Your assignment >>
Reproduce only the lines of the material below that start at the line containing "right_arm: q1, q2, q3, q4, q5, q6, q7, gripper" and stop at the line containing "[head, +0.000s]". Keep both end lines.

Available data >>
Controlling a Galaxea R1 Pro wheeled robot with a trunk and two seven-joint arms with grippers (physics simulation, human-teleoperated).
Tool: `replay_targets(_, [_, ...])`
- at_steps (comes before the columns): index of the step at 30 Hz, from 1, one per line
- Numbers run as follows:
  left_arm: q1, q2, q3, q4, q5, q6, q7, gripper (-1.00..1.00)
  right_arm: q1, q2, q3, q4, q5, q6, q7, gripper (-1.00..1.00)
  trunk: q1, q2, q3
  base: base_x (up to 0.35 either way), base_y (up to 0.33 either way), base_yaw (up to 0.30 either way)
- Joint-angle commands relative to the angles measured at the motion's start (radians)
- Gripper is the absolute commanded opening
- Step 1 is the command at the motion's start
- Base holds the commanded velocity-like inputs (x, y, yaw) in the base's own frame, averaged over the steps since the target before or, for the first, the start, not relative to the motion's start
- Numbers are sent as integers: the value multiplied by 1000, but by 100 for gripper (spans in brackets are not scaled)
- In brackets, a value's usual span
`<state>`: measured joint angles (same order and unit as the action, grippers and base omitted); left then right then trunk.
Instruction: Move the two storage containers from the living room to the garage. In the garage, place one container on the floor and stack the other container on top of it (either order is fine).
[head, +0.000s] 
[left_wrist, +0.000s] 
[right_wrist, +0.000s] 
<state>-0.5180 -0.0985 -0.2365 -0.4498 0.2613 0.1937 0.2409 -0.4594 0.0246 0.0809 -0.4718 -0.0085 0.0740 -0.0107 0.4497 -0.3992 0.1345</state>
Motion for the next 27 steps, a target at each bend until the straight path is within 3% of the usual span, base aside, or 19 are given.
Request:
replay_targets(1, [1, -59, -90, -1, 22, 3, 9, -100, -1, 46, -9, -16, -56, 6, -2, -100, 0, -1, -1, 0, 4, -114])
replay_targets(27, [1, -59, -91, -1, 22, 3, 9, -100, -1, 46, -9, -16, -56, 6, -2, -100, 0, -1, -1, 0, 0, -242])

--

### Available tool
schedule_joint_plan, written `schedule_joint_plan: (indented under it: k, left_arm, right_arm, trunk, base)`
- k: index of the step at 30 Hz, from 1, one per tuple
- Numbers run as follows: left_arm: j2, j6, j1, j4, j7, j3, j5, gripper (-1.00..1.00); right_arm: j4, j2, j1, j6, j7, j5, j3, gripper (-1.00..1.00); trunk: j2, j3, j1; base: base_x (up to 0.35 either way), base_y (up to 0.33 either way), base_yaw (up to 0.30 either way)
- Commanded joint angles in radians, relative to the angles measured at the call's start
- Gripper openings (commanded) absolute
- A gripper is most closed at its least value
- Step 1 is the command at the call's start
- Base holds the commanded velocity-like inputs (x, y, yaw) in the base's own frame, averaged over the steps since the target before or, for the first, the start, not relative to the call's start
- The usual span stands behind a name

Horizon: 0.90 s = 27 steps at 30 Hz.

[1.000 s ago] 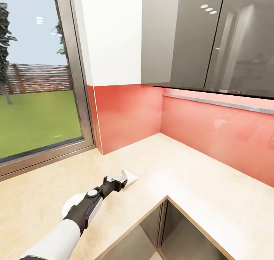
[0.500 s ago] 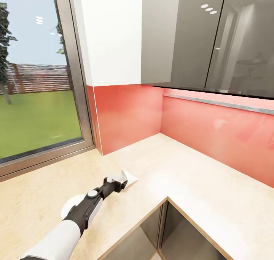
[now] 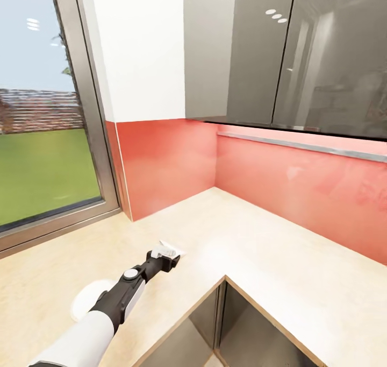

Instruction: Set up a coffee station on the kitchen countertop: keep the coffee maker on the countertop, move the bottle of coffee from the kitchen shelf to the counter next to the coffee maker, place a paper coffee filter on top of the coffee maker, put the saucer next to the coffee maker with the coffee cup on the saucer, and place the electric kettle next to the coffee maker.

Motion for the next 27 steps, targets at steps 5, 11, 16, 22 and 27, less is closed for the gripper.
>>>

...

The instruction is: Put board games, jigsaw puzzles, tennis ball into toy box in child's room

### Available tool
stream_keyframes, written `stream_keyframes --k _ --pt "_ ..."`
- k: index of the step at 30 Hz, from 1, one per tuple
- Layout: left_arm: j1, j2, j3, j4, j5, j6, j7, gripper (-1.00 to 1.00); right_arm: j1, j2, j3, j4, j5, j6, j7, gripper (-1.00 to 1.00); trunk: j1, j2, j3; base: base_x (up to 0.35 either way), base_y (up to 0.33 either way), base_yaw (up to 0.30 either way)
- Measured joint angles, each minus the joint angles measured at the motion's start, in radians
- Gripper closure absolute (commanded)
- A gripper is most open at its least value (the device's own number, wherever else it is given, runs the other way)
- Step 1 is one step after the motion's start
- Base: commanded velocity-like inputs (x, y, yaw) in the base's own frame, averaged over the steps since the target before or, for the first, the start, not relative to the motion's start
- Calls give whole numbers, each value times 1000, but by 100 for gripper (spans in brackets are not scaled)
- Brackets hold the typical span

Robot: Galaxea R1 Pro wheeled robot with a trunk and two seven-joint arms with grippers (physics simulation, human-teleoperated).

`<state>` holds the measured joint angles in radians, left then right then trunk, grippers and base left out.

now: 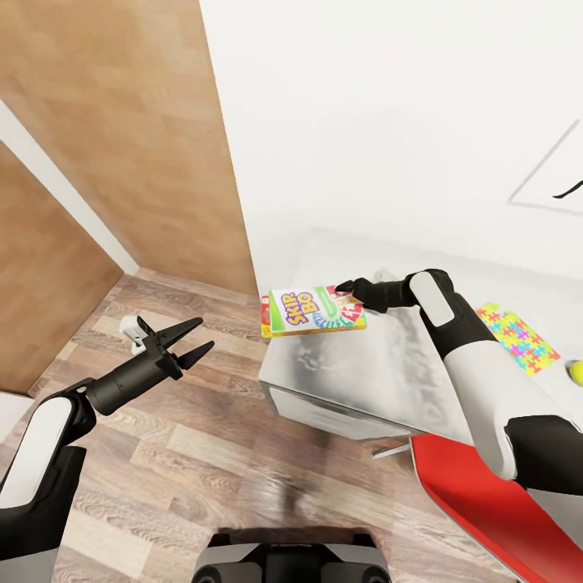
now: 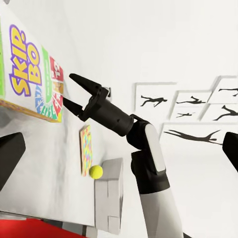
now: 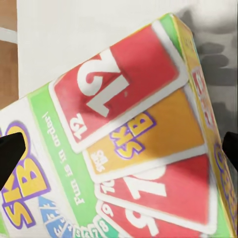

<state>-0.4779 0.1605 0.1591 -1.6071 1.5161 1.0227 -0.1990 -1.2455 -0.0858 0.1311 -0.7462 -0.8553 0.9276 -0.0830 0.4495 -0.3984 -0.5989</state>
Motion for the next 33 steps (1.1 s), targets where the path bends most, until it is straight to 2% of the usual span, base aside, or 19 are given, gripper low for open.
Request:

Answer section >>
  right_arm: q1, q2, q3, q4, q5, q6, q7, gripper (-1.00..1.00)
  trunk: q1, q2, q3
  base: base_x (up to 0.35 either way), base_y (up to 0.33 either way), base_yaw (up to 0.30 either way)
- Joint-angle commands relative to the angles measured at the motion's start (radians)
- Gripper is the absolute commanded opening
- Step 1 is the command at the motion's start
- Base holds the commanded velocity-like inputs (x, y, yaw) in the base's own frame, averaged over the steps since the target before or, for the first, the start, not relative to the motion's start
- Numbers are sent as integers: the value multiplied by 1000, but by 100 for gripper (spans in brackets are not scaled)
- In brackets, a value's usual span
`<state>`: measured joint angles (same order and unit as the action, grippers and base omitted); left then right then trunk.
Instruction: Move the two storage containers from the living room to the garage. In the garage, place one container on the floor and stack the other container on top of it (either order is fine).
[head, +0.000s] 

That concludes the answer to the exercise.